Skip to content

a-sansom/uk_parliament

Folders and files

NameName
Last commit message
Last commit date

Latest commit

 

History

1 Commit
 
 
 
 
 
 
 
 
 
 
 
 
 
 
 
 
 
 
 
 
 
 

Repository files navigation

UkParliament

Gem that scrapes current UK parliamentarians (members of the House of Commons and House of Lords) contact details (addresses, phone, email, Twitter, Facebook etc) from the parliament.uk web site and stores the data to file(s) in JSON format.

Each member of the House of Commons and House of Lords has a publicly available profile on the parliament.uk site. Each profile contains varying amounts of contact information, so results of each member will differ.

Why scrape this info? Yes, there is an API, but it doesn't/didn't appear particularly straight forward to get the contact info required.

Installation

Add this line to your application's Gemfile:

gem 'uk_parliament'

And then execute:

$ bundle

Or install it yourself as:

$ gem install uk_parliament

Usage

Trigger scraping of data, so it can be saved to file, either, a) by running a Rake task:

rake scrape_parliament

Or b), by opening bin/console and running:

parliament = UkParliament::Parliament.new(false, false)

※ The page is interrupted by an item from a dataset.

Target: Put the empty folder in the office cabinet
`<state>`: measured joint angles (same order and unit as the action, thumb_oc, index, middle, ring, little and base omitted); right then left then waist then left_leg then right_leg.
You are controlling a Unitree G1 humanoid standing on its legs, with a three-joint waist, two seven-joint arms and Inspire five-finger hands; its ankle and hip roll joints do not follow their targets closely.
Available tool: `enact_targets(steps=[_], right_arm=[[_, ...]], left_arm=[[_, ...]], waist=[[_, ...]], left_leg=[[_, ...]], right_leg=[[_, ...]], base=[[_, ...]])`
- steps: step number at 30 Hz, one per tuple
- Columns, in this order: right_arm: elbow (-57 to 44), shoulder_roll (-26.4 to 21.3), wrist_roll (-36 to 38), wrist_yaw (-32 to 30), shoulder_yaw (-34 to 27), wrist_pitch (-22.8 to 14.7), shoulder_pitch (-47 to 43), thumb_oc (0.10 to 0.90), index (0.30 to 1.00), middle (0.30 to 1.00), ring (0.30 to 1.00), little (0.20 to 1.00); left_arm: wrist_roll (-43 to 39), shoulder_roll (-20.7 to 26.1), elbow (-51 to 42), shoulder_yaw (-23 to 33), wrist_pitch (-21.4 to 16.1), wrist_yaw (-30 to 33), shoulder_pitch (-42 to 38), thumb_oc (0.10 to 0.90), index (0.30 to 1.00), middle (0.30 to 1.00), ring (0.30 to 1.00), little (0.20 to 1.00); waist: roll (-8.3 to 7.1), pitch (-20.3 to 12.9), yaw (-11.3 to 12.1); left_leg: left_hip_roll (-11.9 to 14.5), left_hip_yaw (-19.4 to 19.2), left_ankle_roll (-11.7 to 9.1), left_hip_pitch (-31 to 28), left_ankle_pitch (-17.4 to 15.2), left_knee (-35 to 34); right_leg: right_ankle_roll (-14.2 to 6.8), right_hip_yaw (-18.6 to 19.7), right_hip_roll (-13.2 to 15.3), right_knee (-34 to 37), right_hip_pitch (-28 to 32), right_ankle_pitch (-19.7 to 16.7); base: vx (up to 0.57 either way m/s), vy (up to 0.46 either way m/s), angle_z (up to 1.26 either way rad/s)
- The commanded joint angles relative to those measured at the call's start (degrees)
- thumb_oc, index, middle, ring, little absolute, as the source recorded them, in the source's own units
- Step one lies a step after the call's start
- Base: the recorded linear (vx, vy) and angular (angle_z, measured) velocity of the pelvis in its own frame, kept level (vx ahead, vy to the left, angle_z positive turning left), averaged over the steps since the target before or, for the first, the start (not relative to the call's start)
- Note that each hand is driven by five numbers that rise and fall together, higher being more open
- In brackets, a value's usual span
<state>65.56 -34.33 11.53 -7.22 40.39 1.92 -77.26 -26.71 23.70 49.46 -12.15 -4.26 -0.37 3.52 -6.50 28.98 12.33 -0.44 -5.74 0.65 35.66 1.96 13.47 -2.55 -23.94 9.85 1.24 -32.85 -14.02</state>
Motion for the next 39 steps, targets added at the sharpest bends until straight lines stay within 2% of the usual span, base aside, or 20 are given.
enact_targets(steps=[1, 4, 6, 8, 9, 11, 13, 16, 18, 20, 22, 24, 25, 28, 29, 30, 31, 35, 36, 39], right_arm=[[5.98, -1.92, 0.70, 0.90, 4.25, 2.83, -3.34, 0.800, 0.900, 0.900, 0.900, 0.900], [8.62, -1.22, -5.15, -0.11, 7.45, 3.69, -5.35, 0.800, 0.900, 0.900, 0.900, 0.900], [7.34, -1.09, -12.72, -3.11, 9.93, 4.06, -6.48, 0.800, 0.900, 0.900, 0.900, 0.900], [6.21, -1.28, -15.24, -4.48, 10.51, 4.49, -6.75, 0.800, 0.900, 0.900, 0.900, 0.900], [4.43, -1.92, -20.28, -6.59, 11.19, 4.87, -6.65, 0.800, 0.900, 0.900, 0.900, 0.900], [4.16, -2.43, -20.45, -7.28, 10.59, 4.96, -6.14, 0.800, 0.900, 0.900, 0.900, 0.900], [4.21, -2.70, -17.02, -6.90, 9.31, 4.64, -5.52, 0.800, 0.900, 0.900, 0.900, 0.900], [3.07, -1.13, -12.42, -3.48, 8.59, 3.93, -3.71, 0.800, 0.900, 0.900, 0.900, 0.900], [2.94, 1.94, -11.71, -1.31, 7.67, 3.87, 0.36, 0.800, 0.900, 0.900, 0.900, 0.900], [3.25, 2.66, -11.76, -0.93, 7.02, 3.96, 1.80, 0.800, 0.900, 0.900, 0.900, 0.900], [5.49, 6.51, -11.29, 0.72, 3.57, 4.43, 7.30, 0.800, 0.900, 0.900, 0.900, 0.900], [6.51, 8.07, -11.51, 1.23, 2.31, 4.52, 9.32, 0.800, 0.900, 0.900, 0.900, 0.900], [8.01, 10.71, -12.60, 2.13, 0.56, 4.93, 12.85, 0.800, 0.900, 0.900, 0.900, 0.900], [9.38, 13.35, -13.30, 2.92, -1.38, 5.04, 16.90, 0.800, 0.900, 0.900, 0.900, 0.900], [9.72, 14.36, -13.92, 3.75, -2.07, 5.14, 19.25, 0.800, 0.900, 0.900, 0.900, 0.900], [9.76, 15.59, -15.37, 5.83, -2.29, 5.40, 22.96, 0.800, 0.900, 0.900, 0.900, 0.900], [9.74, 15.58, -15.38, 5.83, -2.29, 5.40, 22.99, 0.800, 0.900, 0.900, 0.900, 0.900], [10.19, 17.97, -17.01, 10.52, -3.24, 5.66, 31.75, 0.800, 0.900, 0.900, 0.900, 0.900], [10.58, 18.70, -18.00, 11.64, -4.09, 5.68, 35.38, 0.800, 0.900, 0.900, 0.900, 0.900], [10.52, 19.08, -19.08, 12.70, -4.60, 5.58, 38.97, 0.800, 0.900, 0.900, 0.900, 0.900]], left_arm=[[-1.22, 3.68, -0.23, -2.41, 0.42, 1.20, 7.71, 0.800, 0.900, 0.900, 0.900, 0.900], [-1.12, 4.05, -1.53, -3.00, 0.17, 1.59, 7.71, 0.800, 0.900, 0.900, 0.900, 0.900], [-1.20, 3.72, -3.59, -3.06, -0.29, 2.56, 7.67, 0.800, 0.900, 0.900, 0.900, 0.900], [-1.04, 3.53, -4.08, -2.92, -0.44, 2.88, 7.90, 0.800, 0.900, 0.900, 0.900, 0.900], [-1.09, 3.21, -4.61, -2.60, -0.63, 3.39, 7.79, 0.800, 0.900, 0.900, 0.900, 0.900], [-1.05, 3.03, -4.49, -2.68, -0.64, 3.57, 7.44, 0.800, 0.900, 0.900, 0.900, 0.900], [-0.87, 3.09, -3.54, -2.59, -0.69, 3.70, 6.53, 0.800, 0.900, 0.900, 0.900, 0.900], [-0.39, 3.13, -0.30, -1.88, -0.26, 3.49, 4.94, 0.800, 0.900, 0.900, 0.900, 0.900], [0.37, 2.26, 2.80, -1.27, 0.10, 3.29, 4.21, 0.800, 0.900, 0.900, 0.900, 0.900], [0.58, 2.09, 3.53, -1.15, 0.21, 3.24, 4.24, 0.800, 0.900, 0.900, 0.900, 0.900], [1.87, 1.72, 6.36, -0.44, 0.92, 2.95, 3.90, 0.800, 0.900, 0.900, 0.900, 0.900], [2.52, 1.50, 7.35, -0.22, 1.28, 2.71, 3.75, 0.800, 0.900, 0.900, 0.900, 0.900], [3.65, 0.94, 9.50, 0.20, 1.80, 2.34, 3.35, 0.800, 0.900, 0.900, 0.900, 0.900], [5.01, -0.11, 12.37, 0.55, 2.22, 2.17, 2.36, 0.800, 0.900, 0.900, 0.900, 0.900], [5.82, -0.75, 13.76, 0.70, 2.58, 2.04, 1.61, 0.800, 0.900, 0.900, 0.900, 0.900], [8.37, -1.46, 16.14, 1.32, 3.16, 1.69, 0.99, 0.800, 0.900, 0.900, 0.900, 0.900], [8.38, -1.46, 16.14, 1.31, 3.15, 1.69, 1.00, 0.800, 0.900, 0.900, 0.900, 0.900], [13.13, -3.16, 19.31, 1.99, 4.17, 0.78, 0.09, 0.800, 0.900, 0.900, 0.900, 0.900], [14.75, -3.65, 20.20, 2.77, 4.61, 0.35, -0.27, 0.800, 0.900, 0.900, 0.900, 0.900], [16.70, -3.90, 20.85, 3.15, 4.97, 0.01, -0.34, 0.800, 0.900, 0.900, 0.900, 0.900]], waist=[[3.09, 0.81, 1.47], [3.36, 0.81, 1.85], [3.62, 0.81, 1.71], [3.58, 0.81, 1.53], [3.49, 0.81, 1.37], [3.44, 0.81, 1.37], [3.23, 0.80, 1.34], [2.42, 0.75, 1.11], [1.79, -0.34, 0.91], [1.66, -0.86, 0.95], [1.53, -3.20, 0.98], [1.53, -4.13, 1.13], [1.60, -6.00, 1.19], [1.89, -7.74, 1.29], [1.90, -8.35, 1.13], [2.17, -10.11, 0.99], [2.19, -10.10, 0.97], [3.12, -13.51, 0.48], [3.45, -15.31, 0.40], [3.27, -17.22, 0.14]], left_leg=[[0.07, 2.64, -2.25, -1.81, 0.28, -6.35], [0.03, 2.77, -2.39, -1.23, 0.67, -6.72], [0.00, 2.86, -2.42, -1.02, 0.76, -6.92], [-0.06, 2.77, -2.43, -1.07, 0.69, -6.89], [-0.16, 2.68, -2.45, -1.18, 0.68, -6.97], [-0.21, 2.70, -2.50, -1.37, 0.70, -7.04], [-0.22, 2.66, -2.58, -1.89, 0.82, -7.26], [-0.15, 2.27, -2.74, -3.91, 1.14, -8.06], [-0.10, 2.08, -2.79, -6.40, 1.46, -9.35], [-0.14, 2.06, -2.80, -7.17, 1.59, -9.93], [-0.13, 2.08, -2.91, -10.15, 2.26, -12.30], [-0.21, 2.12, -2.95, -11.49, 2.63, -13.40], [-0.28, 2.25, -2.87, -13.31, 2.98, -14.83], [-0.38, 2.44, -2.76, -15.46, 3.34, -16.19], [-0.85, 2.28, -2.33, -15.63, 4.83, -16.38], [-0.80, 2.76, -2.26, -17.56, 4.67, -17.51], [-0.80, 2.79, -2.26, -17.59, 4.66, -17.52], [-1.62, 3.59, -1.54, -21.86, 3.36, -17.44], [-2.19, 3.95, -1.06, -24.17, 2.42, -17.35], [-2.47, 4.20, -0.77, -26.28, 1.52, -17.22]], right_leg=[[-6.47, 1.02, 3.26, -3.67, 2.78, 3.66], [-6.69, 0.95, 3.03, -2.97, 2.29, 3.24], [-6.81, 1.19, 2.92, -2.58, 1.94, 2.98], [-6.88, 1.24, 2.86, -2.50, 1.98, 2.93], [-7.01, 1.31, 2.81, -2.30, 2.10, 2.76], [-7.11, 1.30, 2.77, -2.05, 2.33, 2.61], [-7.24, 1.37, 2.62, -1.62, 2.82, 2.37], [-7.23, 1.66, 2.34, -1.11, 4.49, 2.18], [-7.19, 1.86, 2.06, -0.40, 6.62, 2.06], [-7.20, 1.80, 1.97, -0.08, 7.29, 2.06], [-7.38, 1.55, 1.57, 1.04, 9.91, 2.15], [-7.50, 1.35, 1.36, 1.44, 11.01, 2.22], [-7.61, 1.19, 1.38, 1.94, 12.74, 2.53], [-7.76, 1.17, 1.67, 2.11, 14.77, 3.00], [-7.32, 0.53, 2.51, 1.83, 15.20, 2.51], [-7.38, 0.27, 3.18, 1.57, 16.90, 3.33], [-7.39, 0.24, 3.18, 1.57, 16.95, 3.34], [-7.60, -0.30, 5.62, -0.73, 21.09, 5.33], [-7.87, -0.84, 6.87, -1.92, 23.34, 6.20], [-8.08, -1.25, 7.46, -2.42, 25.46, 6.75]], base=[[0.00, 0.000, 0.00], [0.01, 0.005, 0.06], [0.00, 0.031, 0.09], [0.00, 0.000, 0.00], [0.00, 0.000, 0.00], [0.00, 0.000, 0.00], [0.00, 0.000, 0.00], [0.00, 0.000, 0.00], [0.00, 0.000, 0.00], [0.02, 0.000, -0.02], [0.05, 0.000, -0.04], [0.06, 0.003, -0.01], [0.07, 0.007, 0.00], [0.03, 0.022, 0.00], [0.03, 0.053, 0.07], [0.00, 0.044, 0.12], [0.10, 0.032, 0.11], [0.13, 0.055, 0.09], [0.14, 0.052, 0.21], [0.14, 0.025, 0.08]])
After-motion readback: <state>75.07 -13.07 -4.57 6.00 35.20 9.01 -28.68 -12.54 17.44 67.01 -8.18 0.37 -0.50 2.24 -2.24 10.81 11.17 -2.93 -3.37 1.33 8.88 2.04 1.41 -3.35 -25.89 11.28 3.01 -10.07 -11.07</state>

This will run for approx. 7-10 minutes (depending on machine/network etc.) and output two files, commons.json and lords.json in the user $HOME/uk_parliament directory.

Progress of the data being scraped is output to a log file, uk_parliament.log, also in the user $HOME/uk_parliament directory.

To monitor progress, run:

tail -f ~/uk_parliament/uk_parliament.log

The log will tell you which, if any, requests fail, and at the end tell you how many have failed.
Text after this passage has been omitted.